More than a dozen states petitioned a federal court Friday to rehear a case opposing the Obama administration's plan to cut emissions from existing power plants.
The emission cuts were proposed last year by the Environmental Protection Agency in regulations that place the states on the hook to reduce greenhouse gas emissions from power plants. Most scientists say the emissions the rules seek to cut are the cause of manmade global warming. The rules are the centerpiece of President Obama's climate change agenda.
The states argue that the rules, called the Clean Power Plan, overstep the EPA's authority and are illegal. Their appeal to the D.C. Circuit Court of Appeals comes as the rules are being finalized before becoming law, expected in early August.
The states, led by West Virginia Attorney General Patrick Morrisey, sued EPA in the court before. But the court ruled the lawsuit was premature because the Clean Power Plan had not been made final. The court only addresses challenges against final regulations.
In Friday's petition, Morrisey used a recent Supreme Court ruling against the EPA in making the states' argument for the court to rehear the case.
The Supreme Court ruled against the EPA in June on a separate power plant rule. Morrissey argues that under the D.C. Circuit "majority's decision, an agency can repeatedly threaten regulated parties to make immediate expenditures to comply with an unlawful but not-yet-final rule, and evade legal accountability for this misconduct."
He noted that the EPA touted that strategy after the Supreme Court ruled against it in June. The high court ruled that the agency could not ignore compliance costs in implementing a power plant regulation. The ruling was against the EPA's implementation of rules for mercury and toxic air pollutants.
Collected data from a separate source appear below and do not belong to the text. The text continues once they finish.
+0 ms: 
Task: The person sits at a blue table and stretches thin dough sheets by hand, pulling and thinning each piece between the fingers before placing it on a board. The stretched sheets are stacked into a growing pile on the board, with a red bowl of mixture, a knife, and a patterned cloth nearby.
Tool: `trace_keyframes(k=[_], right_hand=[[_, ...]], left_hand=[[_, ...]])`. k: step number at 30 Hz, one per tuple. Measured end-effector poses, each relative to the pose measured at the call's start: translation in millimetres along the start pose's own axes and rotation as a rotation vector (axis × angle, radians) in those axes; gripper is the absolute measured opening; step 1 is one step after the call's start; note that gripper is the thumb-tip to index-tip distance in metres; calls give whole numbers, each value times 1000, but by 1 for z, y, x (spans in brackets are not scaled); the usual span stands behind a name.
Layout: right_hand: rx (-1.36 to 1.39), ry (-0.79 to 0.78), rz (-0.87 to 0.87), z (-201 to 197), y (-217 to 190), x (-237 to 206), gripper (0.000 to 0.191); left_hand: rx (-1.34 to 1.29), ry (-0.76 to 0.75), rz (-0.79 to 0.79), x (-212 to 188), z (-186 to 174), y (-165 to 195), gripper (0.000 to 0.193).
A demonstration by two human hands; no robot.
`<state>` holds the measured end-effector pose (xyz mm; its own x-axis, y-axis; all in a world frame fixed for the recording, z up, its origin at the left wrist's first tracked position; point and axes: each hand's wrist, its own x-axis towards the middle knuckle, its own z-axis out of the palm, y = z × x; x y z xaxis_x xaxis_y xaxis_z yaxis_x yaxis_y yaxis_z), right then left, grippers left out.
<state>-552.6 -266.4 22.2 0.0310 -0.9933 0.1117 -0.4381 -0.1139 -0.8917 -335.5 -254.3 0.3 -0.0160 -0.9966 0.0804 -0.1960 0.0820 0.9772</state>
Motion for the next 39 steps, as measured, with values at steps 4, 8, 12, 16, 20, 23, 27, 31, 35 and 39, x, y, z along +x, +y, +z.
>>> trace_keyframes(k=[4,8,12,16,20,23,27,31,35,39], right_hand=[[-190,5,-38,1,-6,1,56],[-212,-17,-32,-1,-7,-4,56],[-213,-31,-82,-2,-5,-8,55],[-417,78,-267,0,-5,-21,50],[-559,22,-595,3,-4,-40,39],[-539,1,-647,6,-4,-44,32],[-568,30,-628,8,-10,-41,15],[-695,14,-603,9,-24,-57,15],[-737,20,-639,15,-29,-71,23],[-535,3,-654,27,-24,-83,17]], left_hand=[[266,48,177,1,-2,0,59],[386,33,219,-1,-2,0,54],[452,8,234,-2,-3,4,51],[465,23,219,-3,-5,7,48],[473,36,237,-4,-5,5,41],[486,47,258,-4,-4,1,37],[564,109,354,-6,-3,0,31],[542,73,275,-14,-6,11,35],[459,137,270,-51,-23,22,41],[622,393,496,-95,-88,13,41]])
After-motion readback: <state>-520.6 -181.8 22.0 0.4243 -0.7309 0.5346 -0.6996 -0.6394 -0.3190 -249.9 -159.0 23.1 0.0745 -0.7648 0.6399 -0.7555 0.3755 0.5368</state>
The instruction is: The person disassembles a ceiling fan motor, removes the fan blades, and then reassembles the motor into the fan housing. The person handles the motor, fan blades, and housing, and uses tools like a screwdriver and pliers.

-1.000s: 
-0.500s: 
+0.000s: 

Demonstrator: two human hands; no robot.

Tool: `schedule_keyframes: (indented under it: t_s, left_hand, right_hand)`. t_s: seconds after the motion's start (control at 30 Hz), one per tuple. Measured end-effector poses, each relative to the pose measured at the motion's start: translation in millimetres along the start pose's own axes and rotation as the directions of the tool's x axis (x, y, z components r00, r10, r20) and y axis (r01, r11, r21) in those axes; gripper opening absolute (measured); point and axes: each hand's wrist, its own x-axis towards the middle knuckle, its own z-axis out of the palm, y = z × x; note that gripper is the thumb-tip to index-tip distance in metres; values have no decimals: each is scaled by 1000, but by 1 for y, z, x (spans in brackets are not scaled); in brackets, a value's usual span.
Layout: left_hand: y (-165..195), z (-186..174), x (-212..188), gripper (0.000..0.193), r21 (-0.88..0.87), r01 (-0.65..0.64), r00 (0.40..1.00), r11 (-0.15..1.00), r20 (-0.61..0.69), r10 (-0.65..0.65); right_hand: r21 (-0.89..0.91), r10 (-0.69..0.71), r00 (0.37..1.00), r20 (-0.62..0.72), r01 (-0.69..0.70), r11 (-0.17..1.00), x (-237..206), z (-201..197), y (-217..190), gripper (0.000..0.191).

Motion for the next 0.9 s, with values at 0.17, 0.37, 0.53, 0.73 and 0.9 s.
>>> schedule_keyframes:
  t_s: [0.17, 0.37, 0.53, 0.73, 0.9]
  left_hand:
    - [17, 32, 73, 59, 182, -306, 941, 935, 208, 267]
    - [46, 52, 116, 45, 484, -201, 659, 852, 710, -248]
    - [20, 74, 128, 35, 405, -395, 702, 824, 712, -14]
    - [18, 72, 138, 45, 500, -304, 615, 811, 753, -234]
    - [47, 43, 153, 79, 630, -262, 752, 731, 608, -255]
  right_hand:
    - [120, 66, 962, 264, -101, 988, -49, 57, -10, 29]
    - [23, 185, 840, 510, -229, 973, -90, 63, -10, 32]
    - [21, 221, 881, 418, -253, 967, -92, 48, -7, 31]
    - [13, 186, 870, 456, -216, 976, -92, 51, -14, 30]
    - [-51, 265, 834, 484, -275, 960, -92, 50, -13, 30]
But the ruling came years after companies already spent billions of dollars to comply. Morrisey appears to want to avoid similar expenditures before the the D.C. Circuit court has a chance to rule on the Clean Power Plan, according to the petition.
"Absent rehearing, this powerful tool [of agency discretion] will only further enable agencies to make their policy goals a practical reality before the courts can review their legality — a tactic EPA brazenly touted after losing in Michigan v. EPA" in the Supreme Court, Morrissey says in his petition for rehearing.
The states are also asking the court to stay the ruling as an option for rehearing the case. If the court agrees to stay the case, they would wait until the Clean Power Plan is made final, and then issue a new decision, according to Morrissey.
"EPA is expected to finalize the Section 111(d) Rule any day now," Morrisey writes. "When EPA thereafter publishes the final rule in the Federal Register, the panel could vacate its decision and leave for another time the delineation of this court's authority to stop extreme agency misconduct during a rulemaking.
"This panel could then promptly adjudicate the legality of the Section 111(d) Rule, serving the interests of both judicial efficiency and the public interest."